A dúvida é algo frequentemente problemático: não sabermos o que está a acontecer, estarmos incertos, não estarmos claros, não estarmos seguros acerca de nós próprios ou acerca do que fazer. A maior parte de nós tenta ultrapassar o estado de dúvida tentando encontrar certezas: ‘Quero ter a certeza, quer ter a total certeza, quer ter a certeza que é absolutamente certo, quero ter a certeza que é a opção certa’. Mas até mesmo no simples caso de aprender um cântico haverá alturas em que não estamos seguros qual é a próxima palavra. Posso dizer-vos que na minha experiência, quando estamos a cantar sem o livro (porque se estamos a falar em aprender os cânticos de cor não faz sentido utilizar-se o livro), e temos a noção de que não sabemos o que vem a seguir (e de forma alguma vamos ter a certeza pois sem o livro…), se repousarmos na nossa consciência por um breve momento, o que vem a seguir será revelado. Se o tivermos aprendido será revelado. Não ultrapassamos o estado de duvida através de tentarmo-nos agarrar à certeza. Ultrapassamos o estado de dúvida através de nos entregarmos à consciência. Não se extingue a dúvida tentando que as coisas sejam de determinada forma. Tentar que as coisas sejam de determinada forma é uma história sem fim. A única maneira de ultrapassarmos a dúvida é confiar na consciência e isso é assustador. Até mesmo quando estamos a cantar o patimokkha(2) é um pouco assustador, ainda que tenhamos alguém a fazer o ponto. Temos de ser capazes de entrar naquele estado em que simplesmente descansamos na sabedoria da consciência. Confiar. Esta é uma forte recomendação para todos vós: não encontrarão uma saída para a dúvida através de tentarem encontrar certezas.

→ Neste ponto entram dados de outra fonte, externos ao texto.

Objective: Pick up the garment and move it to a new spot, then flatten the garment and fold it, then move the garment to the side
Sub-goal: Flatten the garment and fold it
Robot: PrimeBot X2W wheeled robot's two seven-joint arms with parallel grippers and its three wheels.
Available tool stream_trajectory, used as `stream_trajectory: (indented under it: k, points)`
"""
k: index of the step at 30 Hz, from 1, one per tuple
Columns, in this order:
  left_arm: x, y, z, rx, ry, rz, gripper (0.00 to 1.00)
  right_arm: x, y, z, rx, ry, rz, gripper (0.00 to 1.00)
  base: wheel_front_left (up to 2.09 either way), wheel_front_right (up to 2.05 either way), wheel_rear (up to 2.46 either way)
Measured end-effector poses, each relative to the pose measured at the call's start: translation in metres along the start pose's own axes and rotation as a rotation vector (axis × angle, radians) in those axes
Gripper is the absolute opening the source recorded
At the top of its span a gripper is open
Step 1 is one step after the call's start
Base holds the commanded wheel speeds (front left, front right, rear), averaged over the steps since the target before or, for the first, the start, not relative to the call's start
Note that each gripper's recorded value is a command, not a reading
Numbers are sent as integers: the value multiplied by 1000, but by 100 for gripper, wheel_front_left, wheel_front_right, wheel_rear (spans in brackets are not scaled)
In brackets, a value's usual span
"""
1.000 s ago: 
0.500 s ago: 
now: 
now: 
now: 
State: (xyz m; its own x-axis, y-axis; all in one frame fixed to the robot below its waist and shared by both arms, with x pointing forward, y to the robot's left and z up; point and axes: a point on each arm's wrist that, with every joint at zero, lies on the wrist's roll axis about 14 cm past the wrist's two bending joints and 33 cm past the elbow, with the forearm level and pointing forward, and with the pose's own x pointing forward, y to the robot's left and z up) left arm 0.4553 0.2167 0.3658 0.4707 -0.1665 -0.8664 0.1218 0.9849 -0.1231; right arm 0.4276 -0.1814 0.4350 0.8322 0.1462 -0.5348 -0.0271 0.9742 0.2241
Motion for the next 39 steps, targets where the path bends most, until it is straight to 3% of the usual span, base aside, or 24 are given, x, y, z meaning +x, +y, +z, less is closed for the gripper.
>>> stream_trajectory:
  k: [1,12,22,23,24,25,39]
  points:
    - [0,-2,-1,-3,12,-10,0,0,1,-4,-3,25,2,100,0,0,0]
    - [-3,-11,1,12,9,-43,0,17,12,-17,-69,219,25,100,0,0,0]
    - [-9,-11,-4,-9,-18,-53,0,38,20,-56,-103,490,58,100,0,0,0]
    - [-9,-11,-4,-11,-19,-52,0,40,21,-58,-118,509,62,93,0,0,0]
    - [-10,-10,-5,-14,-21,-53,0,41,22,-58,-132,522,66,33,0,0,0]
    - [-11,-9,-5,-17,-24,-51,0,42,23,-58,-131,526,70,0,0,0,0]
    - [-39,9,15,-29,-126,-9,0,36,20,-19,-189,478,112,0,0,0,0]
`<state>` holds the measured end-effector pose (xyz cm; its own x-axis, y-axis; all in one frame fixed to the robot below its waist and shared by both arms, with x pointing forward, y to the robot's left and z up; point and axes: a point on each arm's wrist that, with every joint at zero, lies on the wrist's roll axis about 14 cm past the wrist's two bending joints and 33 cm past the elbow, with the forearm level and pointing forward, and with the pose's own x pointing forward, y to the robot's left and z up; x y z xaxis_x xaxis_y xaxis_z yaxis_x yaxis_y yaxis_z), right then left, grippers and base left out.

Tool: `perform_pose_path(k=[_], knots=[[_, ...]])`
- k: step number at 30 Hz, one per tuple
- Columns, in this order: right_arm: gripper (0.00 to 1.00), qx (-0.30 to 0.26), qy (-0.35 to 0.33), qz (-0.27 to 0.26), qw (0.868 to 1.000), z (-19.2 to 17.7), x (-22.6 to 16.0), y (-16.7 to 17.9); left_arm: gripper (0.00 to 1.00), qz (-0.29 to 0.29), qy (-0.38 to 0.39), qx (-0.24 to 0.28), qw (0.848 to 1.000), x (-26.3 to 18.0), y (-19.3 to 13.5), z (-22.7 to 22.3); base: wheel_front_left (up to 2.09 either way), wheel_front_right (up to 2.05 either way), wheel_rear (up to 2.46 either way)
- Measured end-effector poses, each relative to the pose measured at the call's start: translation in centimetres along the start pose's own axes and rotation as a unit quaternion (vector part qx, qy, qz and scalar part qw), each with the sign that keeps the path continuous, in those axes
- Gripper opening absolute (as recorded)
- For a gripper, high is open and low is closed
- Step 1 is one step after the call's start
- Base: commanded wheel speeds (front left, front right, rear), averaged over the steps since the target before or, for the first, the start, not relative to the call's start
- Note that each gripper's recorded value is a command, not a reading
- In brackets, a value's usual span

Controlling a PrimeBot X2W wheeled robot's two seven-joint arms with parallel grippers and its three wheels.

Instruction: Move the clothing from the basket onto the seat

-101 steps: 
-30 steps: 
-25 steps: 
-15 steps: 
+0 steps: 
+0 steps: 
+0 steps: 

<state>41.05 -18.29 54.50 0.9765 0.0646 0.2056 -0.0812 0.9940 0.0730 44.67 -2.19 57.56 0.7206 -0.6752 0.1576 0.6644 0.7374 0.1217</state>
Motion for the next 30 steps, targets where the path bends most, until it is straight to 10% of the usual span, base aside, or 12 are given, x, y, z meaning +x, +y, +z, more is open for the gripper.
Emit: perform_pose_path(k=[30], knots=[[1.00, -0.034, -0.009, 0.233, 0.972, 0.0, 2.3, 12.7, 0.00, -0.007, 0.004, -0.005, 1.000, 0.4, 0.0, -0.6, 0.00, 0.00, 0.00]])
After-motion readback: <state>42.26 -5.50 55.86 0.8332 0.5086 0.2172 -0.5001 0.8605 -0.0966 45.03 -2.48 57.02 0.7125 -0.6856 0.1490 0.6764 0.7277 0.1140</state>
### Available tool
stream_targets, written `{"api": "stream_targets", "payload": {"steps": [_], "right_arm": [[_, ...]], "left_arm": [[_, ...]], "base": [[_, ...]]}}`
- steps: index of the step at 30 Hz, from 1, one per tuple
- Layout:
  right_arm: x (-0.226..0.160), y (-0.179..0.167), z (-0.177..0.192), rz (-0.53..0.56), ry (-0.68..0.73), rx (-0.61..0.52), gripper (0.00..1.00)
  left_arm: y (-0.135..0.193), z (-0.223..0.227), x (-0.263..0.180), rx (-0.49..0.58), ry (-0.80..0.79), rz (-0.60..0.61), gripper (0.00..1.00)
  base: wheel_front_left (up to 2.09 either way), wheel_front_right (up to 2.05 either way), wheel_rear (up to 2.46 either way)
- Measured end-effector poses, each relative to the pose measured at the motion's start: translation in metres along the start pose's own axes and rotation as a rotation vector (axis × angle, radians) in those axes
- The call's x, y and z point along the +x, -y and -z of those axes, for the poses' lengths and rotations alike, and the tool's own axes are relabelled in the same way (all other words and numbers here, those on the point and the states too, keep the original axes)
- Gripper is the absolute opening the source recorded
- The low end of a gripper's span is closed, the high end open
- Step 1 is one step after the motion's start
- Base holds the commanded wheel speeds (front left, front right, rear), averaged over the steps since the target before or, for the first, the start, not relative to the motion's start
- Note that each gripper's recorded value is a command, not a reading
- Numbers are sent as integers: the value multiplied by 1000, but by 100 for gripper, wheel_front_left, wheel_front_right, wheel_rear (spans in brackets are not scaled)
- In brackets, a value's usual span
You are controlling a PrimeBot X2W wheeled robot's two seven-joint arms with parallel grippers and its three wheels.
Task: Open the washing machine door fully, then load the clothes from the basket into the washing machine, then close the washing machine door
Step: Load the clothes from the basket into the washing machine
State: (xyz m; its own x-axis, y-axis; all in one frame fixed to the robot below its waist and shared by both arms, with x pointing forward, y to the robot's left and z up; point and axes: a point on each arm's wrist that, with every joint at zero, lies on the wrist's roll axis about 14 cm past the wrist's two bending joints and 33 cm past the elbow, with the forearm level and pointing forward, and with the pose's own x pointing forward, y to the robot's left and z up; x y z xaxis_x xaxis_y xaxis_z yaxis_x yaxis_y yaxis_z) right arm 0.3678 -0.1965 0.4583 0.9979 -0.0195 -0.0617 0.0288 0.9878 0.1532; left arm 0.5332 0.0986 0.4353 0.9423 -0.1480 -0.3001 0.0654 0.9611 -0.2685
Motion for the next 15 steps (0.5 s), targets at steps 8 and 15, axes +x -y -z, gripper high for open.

Acho que é tudo por hoje e espero que isto vos encoraje a mudar essas células cerebrais! Não tenham medo de ficar com falta de espaço no vosso cérebro por o encherem com os cânticos. Na verdade o que acontece (segundo os cirurgiões cerebrais) quando aprendemos algo bem tornamo-nos mais eficientes. Quando aprendemos algo correctamente estamos a proporcionar a possibilidade do cérebro utilizar um menor número de células cerebrais para executar as tarefas necessárias. Quando não estamos seguros por não termos decorado bem os cânticos (neste caso), estamos na realidade a utilizar mais células cerebrais e a criar mais caos. Assim, quando aprendemos algo devidamente são necessárias menos células cerebrais para tornar as coisas claras. Este livro que o Ajahn Jayassaro recomendou-me relata os vários tipos de experiências que os cirurgiões cerebrais efectuaram com variados tipos de pessoas. Tenho estado a contemplar isto e a perceber que faz sentido. O cérebro é plástico. Através de treino, o cérebro pode tornar-se mais eficiente e eu desejo-vos o melhor no vosso treino para a total libertação de toda a confusão.
Evam
Notas:
(1)Anagarika: no budismo Theravada um(a) Anagarika(ā) (lit.‘sem lar)’ é aquele que deixou para trás a maioria das suas posses e responsabilidades para se dedicar a tempo inteiro à prática budista. É o primeiro estágio da ordenação monástica, anterior à ordenação de monge noviço. O Anagarika vive sob os Oito Preceitos budistas.
(2)Patimokkha: é o código básico da disciplina monástica Theravada, consistindo em 227 regras para os monges (bhikkhus) e de 311 para as monjas (bhikkhunis). Encontra-se no Suttavibhanga, uma das divisões do Vinaya Pitaka. É recitado pela comunidade monástica na lua cheia e na lua nova.